Problem description: Locate every line in the records below that holds the word "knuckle" and return each one.

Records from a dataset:
= = = = = = =
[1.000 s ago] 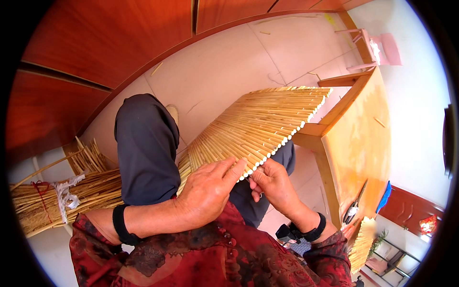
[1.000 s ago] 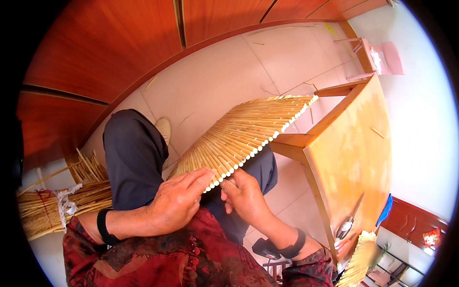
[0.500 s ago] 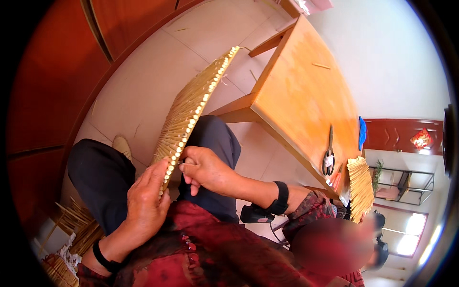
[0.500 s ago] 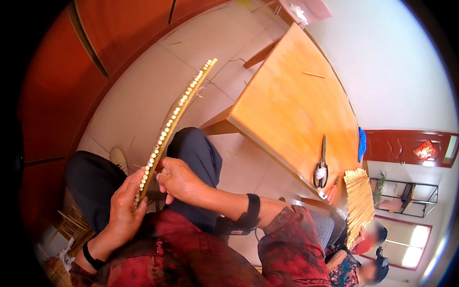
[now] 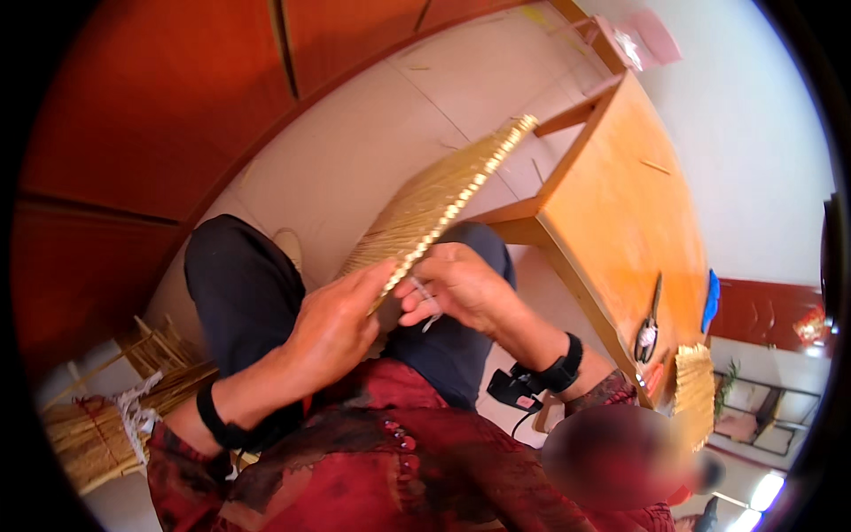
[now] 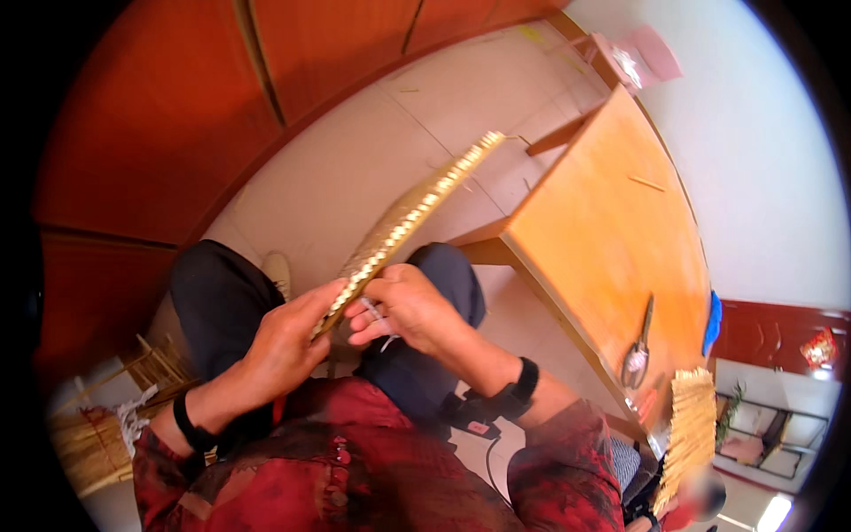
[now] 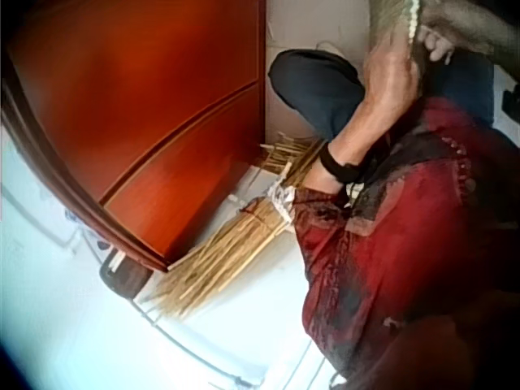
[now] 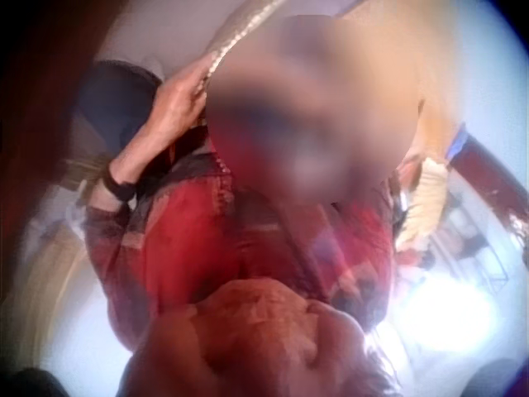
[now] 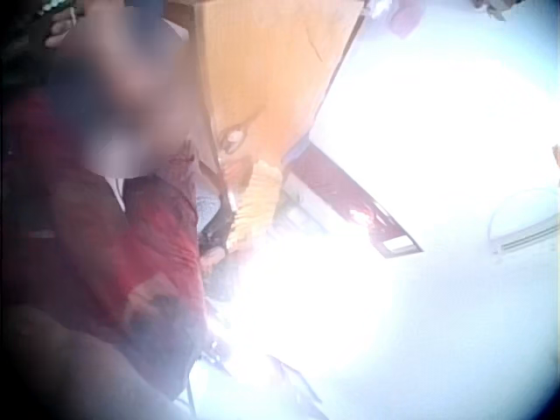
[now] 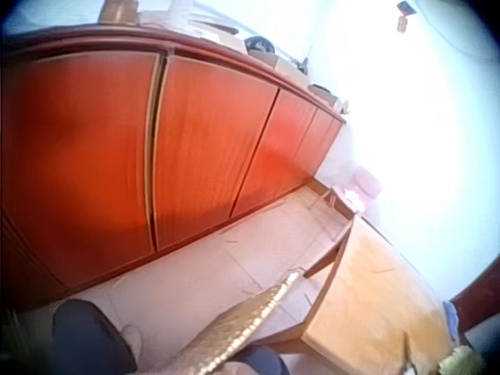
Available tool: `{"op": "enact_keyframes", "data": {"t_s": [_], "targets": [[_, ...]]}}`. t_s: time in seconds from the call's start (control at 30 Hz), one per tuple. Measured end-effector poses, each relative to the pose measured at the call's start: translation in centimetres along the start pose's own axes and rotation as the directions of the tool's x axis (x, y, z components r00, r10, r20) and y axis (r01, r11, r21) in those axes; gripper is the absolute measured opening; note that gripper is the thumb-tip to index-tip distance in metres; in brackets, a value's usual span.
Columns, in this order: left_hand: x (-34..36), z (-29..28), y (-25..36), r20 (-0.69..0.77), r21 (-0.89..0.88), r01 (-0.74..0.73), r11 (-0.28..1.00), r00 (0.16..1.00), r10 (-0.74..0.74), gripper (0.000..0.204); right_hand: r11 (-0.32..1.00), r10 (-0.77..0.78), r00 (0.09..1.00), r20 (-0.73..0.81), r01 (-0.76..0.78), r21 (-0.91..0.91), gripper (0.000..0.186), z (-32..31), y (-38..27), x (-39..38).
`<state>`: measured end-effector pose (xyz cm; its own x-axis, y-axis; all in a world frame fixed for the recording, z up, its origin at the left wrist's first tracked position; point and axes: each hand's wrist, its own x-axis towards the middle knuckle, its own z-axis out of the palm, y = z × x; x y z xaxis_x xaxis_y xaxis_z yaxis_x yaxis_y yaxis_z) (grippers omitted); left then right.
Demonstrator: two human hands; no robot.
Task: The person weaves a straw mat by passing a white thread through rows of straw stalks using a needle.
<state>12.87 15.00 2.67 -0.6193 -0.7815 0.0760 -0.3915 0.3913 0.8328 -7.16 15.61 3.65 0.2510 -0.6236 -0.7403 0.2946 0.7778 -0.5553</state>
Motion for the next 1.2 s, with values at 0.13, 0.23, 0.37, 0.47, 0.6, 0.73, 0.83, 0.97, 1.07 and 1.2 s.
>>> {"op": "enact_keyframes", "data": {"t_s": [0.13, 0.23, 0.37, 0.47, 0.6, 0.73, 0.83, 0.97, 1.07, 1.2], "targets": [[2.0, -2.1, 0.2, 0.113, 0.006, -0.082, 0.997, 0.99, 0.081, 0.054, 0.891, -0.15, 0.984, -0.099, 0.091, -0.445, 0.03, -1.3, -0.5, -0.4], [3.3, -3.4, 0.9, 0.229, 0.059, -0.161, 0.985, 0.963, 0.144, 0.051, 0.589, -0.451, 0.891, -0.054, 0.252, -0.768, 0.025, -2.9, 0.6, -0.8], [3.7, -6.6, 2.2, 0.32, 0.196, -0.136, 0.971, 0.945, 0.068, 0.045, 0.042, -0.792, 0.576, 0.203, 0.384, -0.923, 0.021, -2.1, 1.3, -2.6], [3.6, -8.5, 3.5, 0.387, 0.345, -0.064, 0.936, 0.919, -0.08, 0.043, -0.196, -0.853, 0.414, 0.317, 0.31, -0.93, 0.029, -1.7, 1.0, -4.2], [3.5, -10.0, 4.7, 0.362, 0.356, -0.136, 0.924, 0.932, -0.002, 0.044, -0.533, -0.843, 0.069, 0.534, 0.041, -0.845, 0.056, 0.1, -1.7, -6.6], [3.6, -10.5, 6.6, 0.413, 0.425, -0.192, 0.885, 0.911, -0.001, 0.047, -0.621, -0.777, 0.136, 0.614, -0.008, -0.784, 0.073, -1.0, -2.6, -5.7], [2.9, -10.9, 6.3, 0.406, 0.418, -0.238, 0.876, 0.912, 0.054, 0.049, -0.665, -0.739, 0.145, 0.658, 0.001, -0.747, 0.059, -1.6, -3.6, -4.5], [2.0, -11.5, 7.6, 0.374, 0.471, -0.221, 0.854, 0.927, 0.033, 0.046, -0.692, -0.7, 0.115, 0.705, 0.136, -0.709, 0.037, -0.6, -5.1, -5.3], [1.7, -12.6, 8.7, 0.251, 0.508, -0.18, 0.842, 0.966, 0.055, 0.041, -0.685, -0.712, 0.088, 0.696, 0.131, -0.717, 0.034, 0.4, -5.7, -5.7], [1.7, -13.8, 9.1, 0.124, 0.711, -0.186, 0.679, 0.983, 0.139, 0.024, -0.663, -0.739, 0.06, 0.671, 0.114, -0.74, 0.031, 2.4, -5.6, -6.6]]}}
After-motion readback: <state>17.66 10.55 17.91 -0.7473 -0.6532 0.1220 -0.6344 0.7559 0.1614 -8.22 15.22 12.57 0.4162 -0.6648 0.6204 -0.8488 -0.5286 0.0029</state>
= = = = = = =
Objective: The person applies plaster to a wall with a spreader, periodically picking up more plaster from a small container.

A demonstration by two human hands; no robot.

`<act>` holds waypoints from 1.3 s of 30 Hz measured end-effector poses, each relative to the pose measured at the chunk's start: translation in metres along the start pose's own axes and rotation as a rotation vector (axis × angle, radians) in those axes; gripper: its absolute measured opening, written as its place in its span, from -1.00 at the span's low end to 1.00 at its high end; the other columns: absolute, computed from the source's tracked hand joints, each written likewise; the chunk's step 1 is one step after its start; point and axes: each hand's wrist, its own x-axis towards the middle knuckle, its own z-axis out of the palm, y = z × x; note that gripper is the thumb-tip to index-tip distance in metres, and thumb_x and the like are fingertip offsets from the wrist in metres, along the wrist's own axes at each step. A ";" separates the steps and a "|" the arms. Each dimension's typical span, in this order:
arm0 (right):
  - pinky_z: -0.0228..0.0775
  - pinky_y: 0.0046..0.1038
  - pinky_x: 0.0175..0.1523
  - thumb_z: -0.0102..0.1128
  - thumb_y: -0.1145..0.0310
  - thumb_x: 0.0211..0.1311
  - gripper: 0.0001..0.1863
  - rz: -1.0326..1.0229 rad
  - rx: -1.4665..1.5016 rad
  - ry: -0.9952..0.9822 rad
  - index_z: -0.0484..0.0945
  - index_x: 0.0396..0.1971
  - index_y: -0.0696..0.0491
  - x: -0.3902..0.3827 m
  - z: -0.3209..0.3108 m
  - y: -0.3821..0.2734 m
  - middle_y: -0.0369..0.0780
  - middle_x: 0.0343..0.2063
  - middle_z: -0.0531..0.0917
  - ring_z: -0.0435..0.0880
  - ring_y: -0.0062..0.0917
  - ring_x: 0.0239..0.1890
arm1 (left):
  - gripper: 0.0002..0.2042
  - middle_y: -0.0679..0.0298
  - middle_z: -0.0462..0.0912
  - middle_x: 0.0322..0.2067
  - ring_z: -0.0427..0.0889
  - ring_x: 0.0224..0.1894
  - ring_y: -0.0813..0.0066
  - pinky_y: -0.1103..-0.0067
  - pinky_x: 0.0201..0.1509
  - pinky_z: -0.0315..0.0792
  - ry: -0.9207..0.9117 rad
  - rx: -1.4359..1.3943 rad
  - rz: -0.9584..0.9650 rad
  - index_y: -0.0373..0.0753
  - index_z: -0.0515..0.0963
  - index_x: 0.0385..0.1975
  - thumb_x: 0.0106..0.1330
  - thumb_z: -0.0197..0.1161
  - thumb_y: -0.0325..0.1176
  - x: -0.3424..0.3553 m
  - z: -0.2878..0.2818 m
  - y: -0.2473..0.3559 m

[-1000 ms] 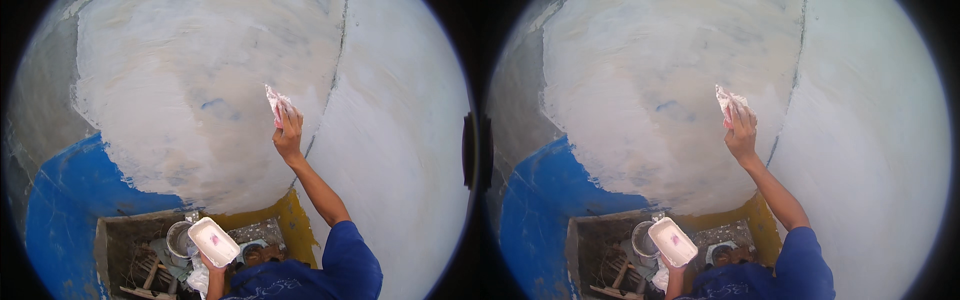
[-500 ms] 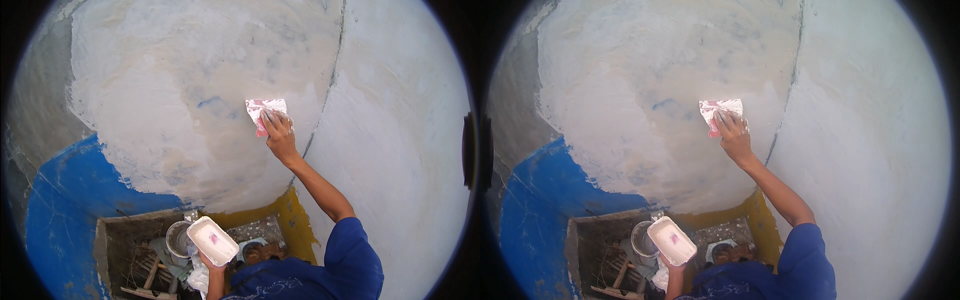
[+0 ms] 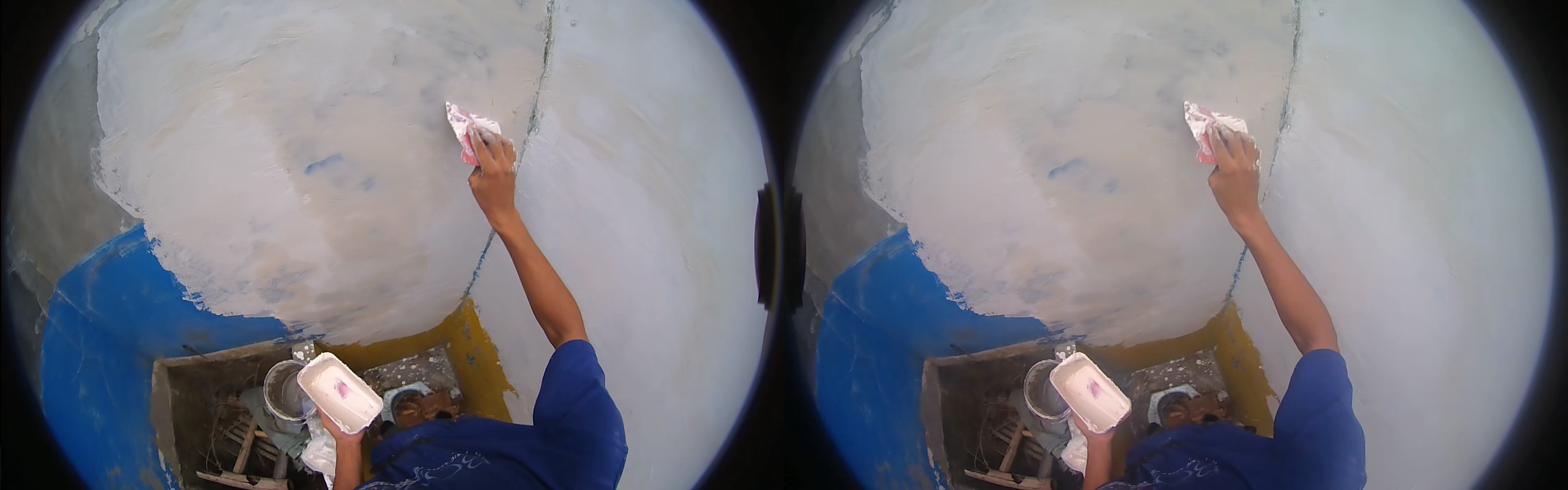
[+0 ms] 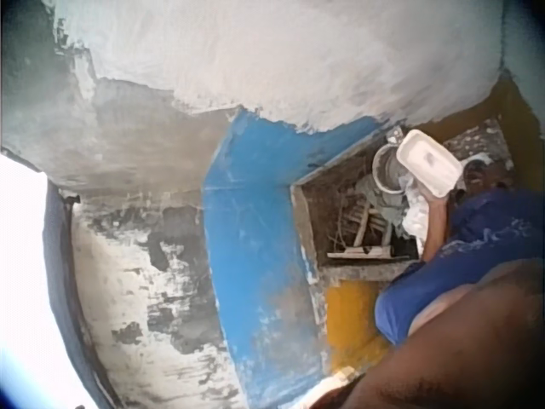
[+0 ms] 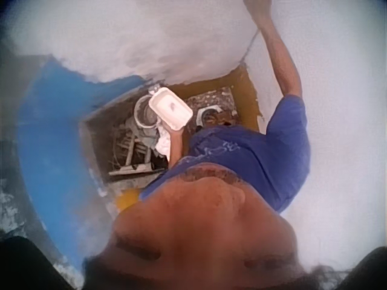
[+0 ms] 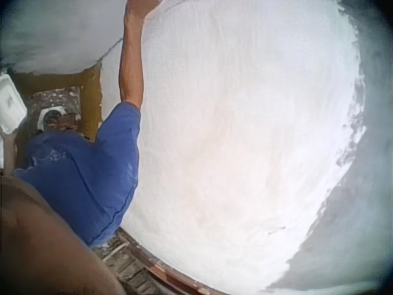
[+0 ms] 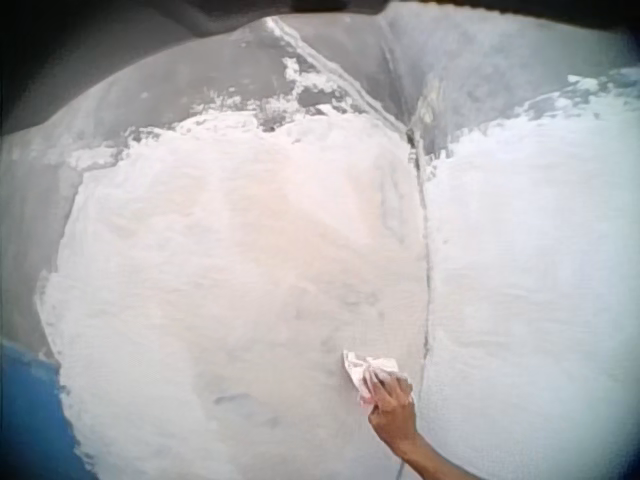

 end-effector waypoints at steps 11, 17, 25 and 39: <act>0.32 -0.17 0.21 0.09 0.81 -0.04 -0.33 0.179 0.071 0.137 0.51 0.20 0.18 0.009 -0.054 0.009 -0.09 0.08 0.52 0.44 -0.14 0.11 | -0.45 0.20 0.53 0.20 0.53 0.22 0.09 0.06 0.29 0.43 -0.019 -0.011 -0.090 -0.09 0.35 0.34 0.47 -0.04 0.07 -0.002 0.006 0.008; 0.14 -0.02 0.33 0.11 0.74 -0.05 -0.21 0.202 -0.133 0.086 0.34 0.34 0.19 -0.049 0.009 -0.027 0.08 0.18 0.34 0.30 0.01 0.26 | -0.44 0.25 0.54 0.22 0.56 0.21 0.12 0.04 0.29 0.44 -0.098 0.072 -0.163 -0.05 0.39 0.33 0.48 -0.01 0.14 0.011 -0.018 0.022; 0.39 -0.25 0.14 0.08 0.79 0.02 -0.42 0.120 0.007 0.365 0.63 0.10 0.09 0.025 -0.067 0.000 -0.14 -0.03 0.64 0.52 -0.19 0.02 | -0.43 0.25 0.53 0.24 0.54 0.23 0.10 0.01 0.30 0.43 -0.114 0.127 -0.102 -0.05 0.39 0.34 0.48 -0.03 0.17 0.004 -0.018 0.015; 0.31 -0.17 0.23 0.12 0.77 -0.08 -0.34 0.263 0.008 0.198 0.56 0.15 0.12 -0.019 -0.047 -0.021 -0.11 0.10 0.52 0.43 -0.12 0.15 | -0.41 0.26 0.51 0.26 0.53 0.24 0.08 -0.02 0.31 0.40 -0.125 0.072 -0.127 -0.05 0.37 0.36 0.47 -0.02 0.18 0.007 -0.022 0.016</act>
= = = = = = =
Result of this exercise:
`<state>`: measured end-effector pose (xyz cm; its own x-axis, y-axis; all in a world frame fixed for the recording, z up, its origin at the left wrist's first tracked position; point and axes: each hand's wrist, its own x-axis towards the middle knuckle, its own z-axis out of the palm, y = z × x; x y z xaxis_x xaxis_y xaxis_z yaxis_x yaxis_y yaxis_z) (grippers omitted); left then right.
`<act>` holds waypoints from 1.3 s of 30 Hz measured end-effector poses, each relative to the pose measured at the chunk's start: translation in metres along the start pose's own axes and rotation as a rotation vector (axis × angle, radians) in those axes; gripper: its absolute measured opening, written as its place in its span, from -1.00 at the span's low end to 1.00 at its high end; the other columns: absolute, computed from the source's tracked hand joints, each written likewise; the chunk's step 1 is one step after its start; point and axes: each hand's wrist, its own x-axis towards the middle knuckle, its own z-axis out of the palm, y = z × x; note that gripper is the thumb-tip to index-tip distance in metres, and thumb_x and the like are fingertip offsets from the wrist in metres, along the wrist's own axes at each step. A ";" separates the steps and a "|" the arms. Each dimension's typical span, in this order:

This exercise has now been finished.